Acknowledge Your Anger to Help Prevent Disease

Erin Newman     August 11, 2015

The more we learn about disease, the more we start to realize that there is no separation of body from mind. Treating just the symptoms of a disease does us no good if we are not also changing our mental outlook. For instance, depressed patients with any type of disease, recover more slowly and have worse health outcomes than optimistic patients.

Scientists have also now seen enough cases of “broken heart syndrome,” often brought on by the death of a spouse, that we now have a medical term for it: stress-induced cardiomyopathy. All of this should give us cause for hope, though. It means that we can take charge of our own health, and that we can learn ways to prevent disease in our lives.

It is our mental and physical health, and not our genes, that carries the most weight in determining our health outcomes. To quote Craig Venter, a pioneer in genomic research,

“Everybody talks about the genes that they received from their mother and father, for this trait or the other. But in reality, those genes have very little impact on life outcomes. Our biology is way too complicated for that and deals with hundreds of thousands of independent factors. Genes are absolutely not our fate. They can give us useful information about the increased risk of a disease, but in most cases they will not determine the actual cause of the disease, or the actual incidence of somebody getting it. Most biology will come from the complex interaction of all the proteins and cells working with environmental factors, not driven directly by the genetic code.”

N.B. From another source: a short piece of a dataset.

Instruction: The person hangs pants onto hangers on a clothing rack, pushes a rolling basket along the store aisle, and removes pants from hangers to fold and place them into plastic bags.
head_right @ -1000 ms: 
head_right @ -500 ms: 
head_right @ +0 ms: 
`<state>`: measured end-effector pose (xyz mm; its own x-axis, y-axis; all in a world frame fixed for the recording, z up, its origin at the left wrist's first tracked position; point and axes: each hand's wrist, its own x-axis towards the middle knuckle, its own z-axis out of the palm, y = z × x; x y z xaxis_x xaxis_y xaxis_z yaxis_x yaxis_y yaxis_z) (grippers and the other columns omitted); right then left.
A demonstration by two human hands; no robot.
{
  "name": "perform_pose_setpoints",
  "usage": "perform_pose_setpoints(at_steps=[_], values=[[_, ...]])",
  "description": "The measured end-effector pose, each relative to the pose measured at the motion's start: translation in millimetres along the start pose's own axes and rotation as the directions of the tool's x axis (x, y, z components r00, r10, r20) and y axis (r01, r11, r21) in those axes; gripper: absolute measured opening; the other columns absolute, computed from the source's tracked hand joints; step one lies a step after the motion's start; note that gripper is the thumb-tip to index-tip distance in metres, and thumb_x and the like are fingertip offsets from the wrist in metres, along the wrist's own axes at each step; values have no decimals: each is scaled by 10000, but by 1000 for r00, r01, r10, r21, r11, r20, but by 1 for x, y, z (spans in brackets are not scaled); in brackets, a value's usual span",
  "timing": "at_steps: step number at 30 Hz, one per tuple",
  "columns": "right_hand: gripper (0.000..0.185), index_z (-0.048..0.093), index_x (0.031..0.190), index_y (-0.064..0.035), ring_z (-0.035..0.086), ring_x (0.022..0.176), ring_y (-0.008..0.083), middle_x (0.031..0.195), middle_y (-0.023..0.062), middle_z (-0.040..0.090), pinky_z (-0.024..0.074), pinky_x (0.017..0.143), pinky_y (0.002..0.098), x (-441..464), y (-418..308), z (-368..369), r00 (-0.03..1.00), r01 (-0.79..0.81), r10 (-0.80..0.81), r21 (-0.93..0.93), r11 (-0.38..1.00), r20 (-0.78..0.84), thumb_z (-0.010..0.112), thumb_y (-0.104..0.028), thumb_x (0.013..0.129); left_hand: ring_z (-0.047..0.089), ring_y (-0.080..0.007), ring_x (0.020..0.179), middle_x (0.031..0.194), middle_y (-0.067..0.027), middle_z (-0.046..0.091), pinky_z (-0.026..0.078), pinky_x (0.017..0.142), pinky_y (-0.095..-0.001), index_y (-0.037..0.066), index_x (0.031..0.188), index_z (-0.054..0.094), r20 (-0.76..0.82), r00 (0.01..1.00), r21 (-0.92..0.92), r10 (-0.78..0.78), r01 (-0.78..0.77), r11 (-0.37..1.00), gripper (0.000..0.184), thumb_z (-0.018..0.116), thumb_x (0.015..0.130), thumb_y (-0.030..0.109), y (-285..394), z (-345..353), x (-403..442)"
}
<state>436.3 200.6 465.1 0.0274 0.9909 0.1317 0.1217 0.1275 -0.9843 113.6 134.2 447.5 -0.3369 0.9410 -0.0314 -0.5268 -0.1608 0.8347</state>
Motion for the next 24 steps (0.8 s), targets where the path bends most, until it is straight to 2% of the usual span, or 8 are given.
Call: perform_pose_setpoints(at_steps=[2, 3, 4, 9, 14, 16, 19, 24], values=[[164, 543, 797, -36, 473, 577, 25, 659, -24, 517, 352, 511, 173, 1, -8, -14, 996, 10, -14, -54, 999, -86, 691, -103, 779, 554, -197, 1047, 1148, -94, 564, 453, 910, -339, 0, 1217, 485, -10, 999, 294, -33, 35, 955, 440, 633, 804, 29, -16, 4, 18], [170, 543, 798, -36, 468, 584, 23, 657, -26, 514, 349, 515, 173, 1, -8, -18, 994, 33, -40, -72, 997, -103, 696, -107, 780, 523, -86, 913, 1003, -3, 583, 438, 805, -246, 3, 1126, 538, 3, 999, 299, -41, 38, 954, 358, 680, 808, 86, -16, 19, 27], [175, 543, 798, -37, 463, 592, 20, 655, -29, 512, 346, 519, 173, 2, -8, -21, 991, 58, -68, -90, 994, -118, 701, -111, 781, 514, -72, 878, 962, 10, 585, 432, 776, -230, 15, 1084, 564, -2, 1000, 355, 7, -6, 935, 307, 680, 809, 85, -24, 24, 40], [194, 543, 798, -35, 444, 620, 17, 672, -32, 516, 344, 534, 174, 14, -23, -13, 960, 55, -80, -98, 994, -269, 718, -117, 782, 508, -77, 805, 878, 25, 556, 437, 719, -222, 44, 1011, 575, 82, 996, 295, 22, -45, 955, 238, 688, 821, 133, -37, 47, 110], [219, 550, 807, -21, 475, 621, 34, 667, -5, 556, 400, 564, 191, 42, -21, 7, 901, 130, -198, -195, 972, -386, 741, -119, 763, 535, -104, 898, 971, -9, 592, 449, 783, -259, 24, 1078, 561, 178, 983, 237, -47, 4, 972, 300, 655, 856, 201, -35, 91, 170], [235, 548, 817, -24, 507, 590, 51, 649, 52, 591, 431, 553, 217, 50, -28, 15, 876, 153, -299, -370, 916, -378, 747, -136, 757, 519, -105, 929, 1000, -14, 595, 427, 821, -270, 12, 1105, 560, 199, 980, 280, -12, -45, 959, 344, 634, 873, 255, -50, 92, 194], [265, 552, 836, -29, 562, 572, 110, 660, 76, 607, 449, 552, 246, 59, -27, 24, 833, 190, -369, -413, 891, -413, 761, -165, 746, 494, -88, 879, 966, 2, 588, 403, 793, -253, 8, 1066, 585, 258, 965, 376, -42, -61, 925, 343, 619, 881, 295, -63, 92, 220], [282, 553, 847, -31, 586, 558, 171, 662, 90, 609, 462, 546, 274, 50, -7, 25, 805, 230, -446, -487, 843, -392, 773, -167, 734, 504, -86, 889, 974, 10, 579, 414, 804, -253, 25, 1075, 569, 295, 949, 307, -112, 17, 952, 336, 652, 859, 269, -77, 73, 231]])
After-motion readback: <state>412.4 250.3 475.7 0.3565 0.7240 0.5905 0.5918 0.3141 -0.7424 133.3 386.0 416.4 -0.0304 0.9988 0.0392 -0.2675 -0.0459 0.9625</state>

And as one recent study affirms, 90 to 95 percent of cancer is preventable with lifestyle changes, and one of the largest (and as yet least understood) is our mental disposition.

Releasing Anger: The key to prevention?
One study of over 160 women with breast cancer found a significant association between health and the suppression of emotions, most commonly anger. Another study concluded that suppression of anger may have a direct impact on mortality, including deaths from cancer. And yet another study determined that “Emotion-focused coping strategies were significantly associated with survival.”

All of which just means that if we want to live long and healthy lives, we’ve got to learn to express our anger and other emotions.



Ways to tell that you may be suppressing anger or other emotions:
• People tell you that you are always smiling and happy.
• You often feel as if you can’t say no.
• You feel overwhelmed and tense.
• You no longer know what makes you happy, only what makes others happy.
• You worry often about the past or future
• Overeating, drinking, medicating, shopping, or other addictive behaviors
Women, especially, have been taught at an early age that it’s not okay to display anger. “Just who do you think you are, missy?” we might have heard, or later, we might have gotten the distinct message that we don’t want to be seen as a witch with a capital “B.” We may then mask this emotion with a happy face, or by eating, drinking, medications, or other ways to numb the emotion.

What’s behind the anger?
Often, we may not even know that we are angry about something. We might not hear the words that run through our minds about an incident or a person who’s angered us. And, while we may not want to admit it, or may not even recognize it on a conscious level, our anger is usually a mask for other, even less comfortable emotions. Sadness, shame, guilt or regret are often at the heart of our anger at another. These emotions may be even harder to recognize and discover, but when we get down to this level of emotions, then we can really clear them out and make way for love and joy.

Ways of handling anger:
Expressing or handling our anger doesn’t mean venting to others –either at the person that we are angry with or another. We must express the anger in a safe and loving way that allows us to acknowledge the anger and then work through it.

Journaling: Daily journaling is one of the most powerful ways to get in touch with your subconscious mind (which is where many of these suppressed thoughts and emotions may be lurking). This is not a “here’s what I did today” type of journal, but instead a “ this is what’s bothering me” type of journal. Clearly express everything on your mind, including just how you really and truly feel towards a person, whether that be your spouse, your child, a friend, or a parent. Many people worry that others might read their journal; if this is you, burn or shred the paper after writing. (Believe me, you won’t ever want to go back and read it!) I find (and many recommend) that journaling works best in the morning, when your mind hasn’t had time to fill itself up with thoughts of the day yet.

Loving our anger: Part of suppressing emotions is the idea that we should not be feeling a certain way at all, or that we would like for that feeling or thought to go away and leave us alone. If we can instead acknowledge that the feeling or thought is part of us, and allow it to be seen, then it will no longer have as much power to hurt us. Best yet, once we acknowledge the feeling or emotion, we can then direct love to that place in our bodies where we most feel the emotion. (This also seems to work best in the mornings, too, in a space that you can be quiet and still. But if that doesn’t work, then lunch breaks or evenings can be a good time, also.)

If these methods sound too tough or unrealistic, or just something that you can’t fit into your life, then it may help to speak to a professional who can help you to discover your inner emotions. We owe it to ourselves and to the people who love us to live the most emotionally rich and healthy lives as possible!